▶ EXCERPTED DATA:
• • • •

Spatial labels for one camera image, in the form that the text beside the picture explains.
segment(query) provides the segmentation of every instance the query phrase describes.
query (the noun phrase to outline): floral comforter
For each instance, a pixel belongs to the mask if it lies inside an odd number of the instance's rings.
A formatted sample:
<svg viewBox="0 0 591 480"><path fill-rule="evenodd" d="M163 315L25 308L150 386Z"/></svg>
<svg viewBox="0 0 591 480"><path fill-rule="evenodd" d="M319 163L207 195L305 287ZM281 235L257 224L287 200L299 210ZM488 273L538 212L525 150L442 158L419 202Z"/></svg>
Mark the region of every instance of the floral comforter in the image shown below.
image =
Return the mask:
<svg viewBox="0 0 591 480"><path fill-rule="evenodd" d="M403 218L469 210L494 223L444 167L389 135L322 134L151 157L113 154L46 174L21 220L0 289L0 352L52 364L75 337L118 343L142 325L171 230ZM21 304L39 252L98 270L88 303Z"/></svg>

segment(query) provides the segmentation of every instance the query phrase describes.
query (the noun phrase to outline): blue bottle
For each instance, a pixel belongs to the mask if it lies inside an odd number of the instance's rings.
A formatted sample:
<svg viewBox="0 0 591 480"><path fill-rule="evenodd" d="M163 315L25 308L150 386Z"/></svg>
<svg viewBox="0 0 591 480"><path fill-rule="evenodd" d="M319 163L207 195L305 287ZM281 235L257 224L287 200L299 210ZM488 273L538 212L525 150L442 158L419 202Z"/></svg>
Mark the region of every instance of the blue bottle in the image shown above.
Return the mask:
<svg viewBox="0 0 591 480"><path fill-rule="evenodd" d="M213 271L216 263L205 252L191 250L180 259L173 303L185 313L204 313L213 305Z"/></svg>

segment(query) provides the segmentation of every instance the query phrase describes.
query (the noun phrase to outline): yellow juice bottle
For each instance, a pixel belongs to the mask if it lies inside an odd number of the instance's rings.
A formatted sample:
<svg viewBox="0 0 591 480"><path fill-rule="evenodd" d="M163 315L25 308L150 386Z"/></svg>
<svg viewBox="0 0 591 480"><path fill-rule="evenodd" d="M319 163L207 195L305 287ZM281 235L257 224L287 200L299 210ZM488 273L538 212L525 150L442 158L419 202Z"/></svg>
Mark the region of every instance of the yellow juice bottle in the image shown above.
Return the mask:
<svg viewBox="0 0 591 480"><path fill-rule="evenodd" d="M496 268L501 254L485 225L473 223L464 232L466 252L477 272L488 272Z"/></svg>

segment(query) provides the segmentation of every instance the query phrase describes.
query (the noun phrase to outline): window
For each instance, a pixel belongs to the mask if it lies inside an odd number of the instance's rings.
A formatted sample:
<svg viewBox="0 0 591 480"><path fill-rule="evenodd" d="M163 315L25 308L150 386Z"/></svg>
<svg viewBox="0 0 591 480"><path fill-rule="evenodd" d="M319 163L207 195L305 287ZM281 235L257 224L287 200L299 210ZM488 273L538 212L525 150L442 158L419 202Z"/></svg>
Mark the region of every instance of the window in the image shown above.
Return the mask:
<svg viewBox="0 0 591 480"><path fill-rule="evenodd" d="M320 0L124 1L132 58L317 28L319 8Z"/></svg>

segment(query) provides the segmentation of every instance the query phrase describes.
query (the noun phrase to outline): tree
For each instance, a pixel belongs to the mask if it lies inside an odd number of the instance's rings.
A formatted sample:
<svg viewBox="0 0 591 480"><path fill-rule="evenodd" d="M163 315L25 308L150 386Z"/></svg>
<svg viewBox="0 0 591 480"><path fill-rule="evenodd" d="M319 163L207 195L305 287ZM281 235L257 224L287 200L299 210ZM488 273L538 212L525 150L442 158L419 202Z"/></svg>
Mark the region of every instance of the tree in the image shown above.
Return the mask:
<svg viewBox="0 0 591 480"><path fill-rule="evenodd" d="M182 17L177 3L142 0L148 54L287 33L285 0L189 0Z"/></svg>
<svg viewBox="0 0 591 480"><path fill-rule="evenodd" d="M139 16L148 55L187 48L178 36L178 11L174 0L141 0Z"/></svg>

• • • •

▶ WORK INSTRUCTIONS:
Retype each entry exactly, leaving none of them out.

▶ RESPONSE AREA:
Spatial labels for one camera image, in the form that the text beside the picture explains.
segment(query) provides the segmentation of every instance the query phrase describes.
query (the noun phrase to outline): floral comforter
For each instance, a pixel belongs to the mask if it lies inside an odd number of the instance's rings.
A formatted sample:
<svg viewBox="0 0 591 480"><path fill-rule="evenodd" d="M163 315L25 308L150 386Z"/></svg>
<svg viewBox="0 0 591 480"><path fill-rule="evenodd" d="M319 163L207 195L305 287ZM281 235L257 224L287 200L299 210ZM488 273L538 212L525 150L442 158L419 202Z"/></svg>
Mark the region of every instance of the floral comforter in the image shown below.
image =
Return the mask:
<svg viewBox="0 0 591 480"><path fill-rule="evenodd" d="M403 218L469 210L494 223L444 167L389 135L322 134L151 157L113 154L46 174L21 220L0 289L0 352L52 364L75 337L118 343L142 325L171 230ZM21 304L39 252L98 270L88 303Z"/></svg>

segment(query) provides the segmentation of every instance the query phrase describes.
query (the noun phrase to outline): blue bottle
For each instance, a pixel belongs to the mask if it lies inside an odd number of the instance's rings.
A formatted sample:
<svg viewBox="0 0 591 480"><path fill-rule="evenodd" d="M163 315L25 308L150 386Z"/></svg>
<svg viewBox="0 0 591 480"><path fill-rule="evenodd" d="M319 163L207 195L305 287ZM281 235L257 224L287 200L299 210ZM488 273L538 212L525 150L442 158L419 202Z"/></svg>
Mark the region of every instance of the blue bottle in the image shown above.
Return the mask:
<svg viewBox="0 0 591 480"><path fill-rule="evenodd" d="M213 271L216 263L205 252L191 250L180 259L173 303L185 313L204 313L213 305Z"/></svg>

segment(query) provides the segmentation of every instance the query phrase describes.
query (the noun phrase to outline): yellow juice bottle
For each instance, a pixel belongs to the mask if it lies inside an odd number of the instance's rings.
A formatted sample:
<svg viewBox="0 0 591 480"><path fill-rule="evenodd" d="M163 315L25 308L150 386Z"/></svg>
<svg viewBox="0 0 591 480"><path fill-rule="evenodd" d="M319 163L207 195L305 287ZM281 235L257 224L287 200L299 210ZM488 273L538 212L525 150L442 158L419 202Z"/></svg>
Mark the region of every instance of the yellow juice bottle in the image shown above.
Return the mask:
<svg viewBox="0 0 591 480"><path fill-rule="evenodd" d="M496 268L501 254L485 225L473 223L464 232L466 252L477 272L488 272Z"/></svg>

segment(query) provides the segmentation of every instance the query phrase describes.
query (the noun phrase to outline): window
For each instance, a pixel belongs to the mask if it lies inside an odd number of the instance's rings.
A formatted sample:
<svg viewBox="0 0 591 480"><path fill-rule="evenodd" d="M163 315L25 308L150 386Z"/></svg>
<svg viewBox="0 0 591 480"><path fill-rule="evenodd" d="M319 163L207 195L305 287ZM281 235L257 224L287 200L299 210ZM488 273L538 212L525 150L442 158L419 202Z"/></svg>
Mark the region of every instance of the window in the image shown above.
Return the mask:
<svg viewBox="0 0 591 480"><path fill-rule="evenodd" d="M320 0L124 1L132 58L317 28L319 8Z"/></svg>

segment(query) provides the segmentation of every instance the query phrase describes.
query (the noun phrase to outline): tree
For each instance, a pixel belongs to the mask if it lies inside an odd number of the instance's rings.
A formatted sample:
<svg viewBox="0 0 591 480"><path fill-rule="evenodd" d="M163 315L25 308L150 386Z"/></svg>
<svg viewBox="0 0 591 480"><path fill-rule="evenodd" d="M319 163L207 195L305 287ZM281 235L257 224L287 200L299 210ZM488 273L538 212L525 150L442 158L419 202Z"/></svg>
Mark the region of every instance of the tree in the image shown above.
Return the mask:
<svg viewBox="0 0 591 480"><path fill-rule="evenodd" d="M182 17L177 3L142 0L148 54L287 33L285 0L189 0Z"/></svg>
<svg viewBox="0 0 591 480"><path fill-rule="evenodd" d="M139 16L148 55L187 48L178 36L178 11L174 0L141 0Z"/></svg>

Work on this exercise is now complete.